The nucleus-encoded mitochondria-targeted proteins, multiple organellar RNA editing factors (MORF3, MORF5, and MORF6), interact with Arabidopsis (Arabidopsis thaliana) PURPLE ACID PHOSPHATASE2 (AtPAP2) located on the chloroplast and mitochondrial outer membranes in a presequence-dependent manner. Phosphorylation of the presequence of the precursor MORF3 (pMORF3) by endogenous kinases in wheat germ translation lysate, leaf extracts, or STY kinases, but not in rabbit reticulocyte translation lysate, resulted in the inhibition of protein import into mitochondria. This inhibition of import could be overcome by altering threonine/serine residues to alanine on the presequence, thus preventing phosphorylation. Phosphorylated pMORF3, but not the phosphorylation-deficient pMORF3, can form a complex with 14-3-3 proteins and HEAT SHOCK PROTEIN70. The phosphorylation-deficient mutant of pMORF3 also displayed faster rates of import when translated in wheat germ lysates. Mitochondria isolated from plants with altered amounts of AtPAP2 displayed altered protein import kinetics. The import rate of pMORF3 synthesized in wheat germ translation lysate into pap2 mitochondria was slower than that into wild-type mitochondria, and this rate disparity was not seen for pMORF3 synthesized in rabbit reticulocyte translation lysate, the latter translation lysate largely deficient in kinase activity. Taken together, these results support a role for the phosphorylation and dephosphorylation of pMORF3 during the import into plant mitochondria. These results suggest that kinases, possibly STY kinases, and AtPAP2 are involved in the import of protein into both mitochondria and chloroplasts and provide a mechanism by which the import of proteins into both organelles may be coordinated.

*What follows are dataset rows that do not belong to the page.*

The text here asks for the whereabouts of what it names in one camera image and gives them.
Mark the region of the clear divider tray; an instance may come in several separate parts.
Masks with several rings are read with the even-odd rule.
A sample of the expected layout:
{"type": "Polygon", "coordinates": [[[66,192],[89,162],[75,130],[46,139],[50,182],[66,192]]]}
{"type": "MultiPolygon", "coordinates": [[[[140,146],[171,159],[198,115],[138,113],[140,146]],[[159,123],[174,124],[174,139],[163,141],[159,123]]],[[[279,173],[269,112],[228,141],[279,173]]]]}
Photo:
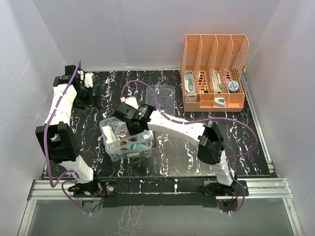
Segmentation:
{"type": "Polygon", "coordinates": [[[107,126],[107,125],[111,126],[112,131],[114,132],[115,137],[117,139],[115,142],[107,144],[104,140],[103,131],[101,130],[104,145],[105,145],[105,148],[107,150],[110,150],[110,151],[129,150],[130,145],[135,144],[138,141],[136,136],[134,137],[134,136],[131,136],[129,134],[126,124],[124,122],[118,120],[117,118],[103,119],[99,123],[100,129],[104,126],[107,126]],[[121,145],[122,141],[127,141],[127,144],[122,146],[121,145]]]}

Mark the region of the clear plastic medicine box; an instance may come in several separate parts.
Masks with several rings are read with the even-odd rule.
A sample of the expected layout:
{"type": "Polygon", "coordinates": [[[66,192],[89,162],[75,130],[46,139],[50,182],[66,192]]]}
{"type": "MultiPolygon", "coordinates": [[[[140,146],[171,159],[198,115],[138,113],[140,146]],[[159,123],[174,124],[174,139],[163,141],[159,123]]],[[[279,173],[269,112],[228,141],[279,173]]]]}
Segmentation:
{"type": "Polygon", "coordinates": [[[142,133],[139,133],[137,135],[131,135],[136,136],[138,141],[150,139],[151,141],[151,147],[150,148],[136,148],[133,150],[114,150],[110,151],[105,148],[105,152],[110,156],[112,161],[120,161],[125,159],[134,159],[134,158],[148,158],[152,156],[152,148],[154,146],[154,136],[151,131],[144,131],[142,133]]]}

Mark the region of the white teal dressing packet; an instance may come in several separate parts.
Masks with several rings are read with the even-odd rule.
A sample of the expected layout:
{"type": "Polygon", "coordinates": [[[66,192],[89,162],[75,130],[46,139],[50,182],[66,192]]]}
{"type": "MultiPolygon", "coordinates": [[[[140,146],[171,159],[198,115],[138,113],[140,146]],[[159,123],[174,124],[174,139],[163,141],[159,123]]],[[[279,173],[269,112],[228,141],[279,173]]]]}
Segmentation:
{"type": "Polygon", "coordinates": [[[107,144],[113,143],[117,140],[110,125],[102,127],[101,130],[103,131],[104,140],[107,144]]]}

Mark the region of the teal tape packet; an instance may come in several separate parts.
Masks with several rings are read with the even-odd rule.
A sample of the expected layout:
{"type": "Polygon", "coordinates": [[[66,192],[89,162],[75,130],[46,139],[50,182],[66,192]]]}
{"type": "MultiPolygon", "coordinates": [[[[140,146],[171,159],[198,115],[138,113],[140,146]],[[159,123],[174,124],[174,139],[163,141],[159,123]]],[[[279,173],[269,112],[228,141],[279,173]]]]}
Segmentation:
{"type": "Polygon", "coordinates": [[[151,147],[151,141],[150,139],[141,140],[136,143],[137,148],[150,148],[151,147]]]}

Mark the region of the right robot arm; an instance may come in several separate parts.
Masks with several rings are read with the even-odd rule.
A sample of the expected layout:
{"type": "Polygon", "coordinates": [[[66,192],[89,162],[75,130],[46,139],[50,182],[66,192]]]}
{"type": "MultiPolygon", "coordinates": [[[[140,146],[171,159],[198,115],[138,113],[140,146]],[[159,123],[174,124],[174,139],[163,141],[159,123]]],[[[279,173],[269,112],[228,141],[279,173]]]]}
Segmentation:
{"type": "Polygon", "coordinates": [[[225,154],[223,136],[214,121],[187,121],[166,114],[154,106],[141,104],[135,108],[121,103],[113,112],[113,117],[124,122],[131,135],[145,130],[170,134],[197,147],[197,158],[211,166],[217,183],[214,193],[233,195],[237,183],[235,172],[229,167],[225,154]]]}

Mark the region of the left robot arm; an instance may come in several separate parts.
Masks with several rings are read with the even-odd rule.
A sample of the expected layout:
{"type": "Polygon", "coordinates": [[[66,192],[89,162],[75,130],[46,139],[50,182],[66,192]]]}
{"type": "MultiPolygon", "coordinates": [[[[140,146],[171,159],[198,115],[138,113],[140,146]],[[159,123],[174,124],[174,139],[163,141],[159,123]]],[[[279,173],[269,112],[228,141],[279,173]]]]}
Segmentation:
{"type": "Polygon", "coordinates": [[[73,108],[100,108],[101,86],[94,85],[94,77],[79,64],[65,66],[64,75],[54,79],[54,95],[48,117],[42,126],[35,129],[46,158],[48,174],[52,173],[51,162],[64,167],[75,180],[68,189],[75,196],[98,196],[102,189],[93,169],[81,156],[81,145],[70,127],[73,108]]]}

细胞核编码的线粒体靶向蛋白,即多种细胞器RNA编辑因子(MORF3、MORF5和MORF6),以前序列依赖的方式与位于叶绿体和线粒体外膜上的拟南芥紫色酸性磷酸酶2(AtPAP2)相互作用。小麦胚翻译裂解物、叶片提取物或STY激酶中的内源性激酶可使前体MORF3(pMORF3)的前序列发生磷酸化,但兔网织红细胞翻译裂解物中不会,这种磷酸化导致蛋白质向线粒体的导入受到抑制。通过将前序列上的苏氨酸/丝氨酸残基替换为丙氨酸来防止磷酸化,可克服这种导入抑制。磷酸化的pMORF3而非磷酸化缺陷型的pMORF3能与14-3-3蛋白和热休克蛋白70形成复合物。pMORF3的磷酸化缺陷型突变体在小麦胚裂解物中翻译时也表现出更快的导入速率。从AtPAP2含量改变的植物中分离出的线粒体显示出改变的蛋白质导入动力学。在小麦胚翻译裂解物中合成的pMORF3导入pap2线粒体的速率比导入野生型线粒体的速率慢,而在兔网织红细胞翻译裂解物中合成的pMORF3则未观察到这种速率差异,后者翻译裂解物中激酶活性基本缺失。综上所述,这些结果支持pMORF3在导入植物线粒体过程中磷酸化和去磷酸化的作用。这些结果表明,激酶(可能是STY激酶)和AtPAP2参与蛋白质向线粒体和叶绿体的导入,并提供了一种协调蛋白质向这两种细胞器导入的机制。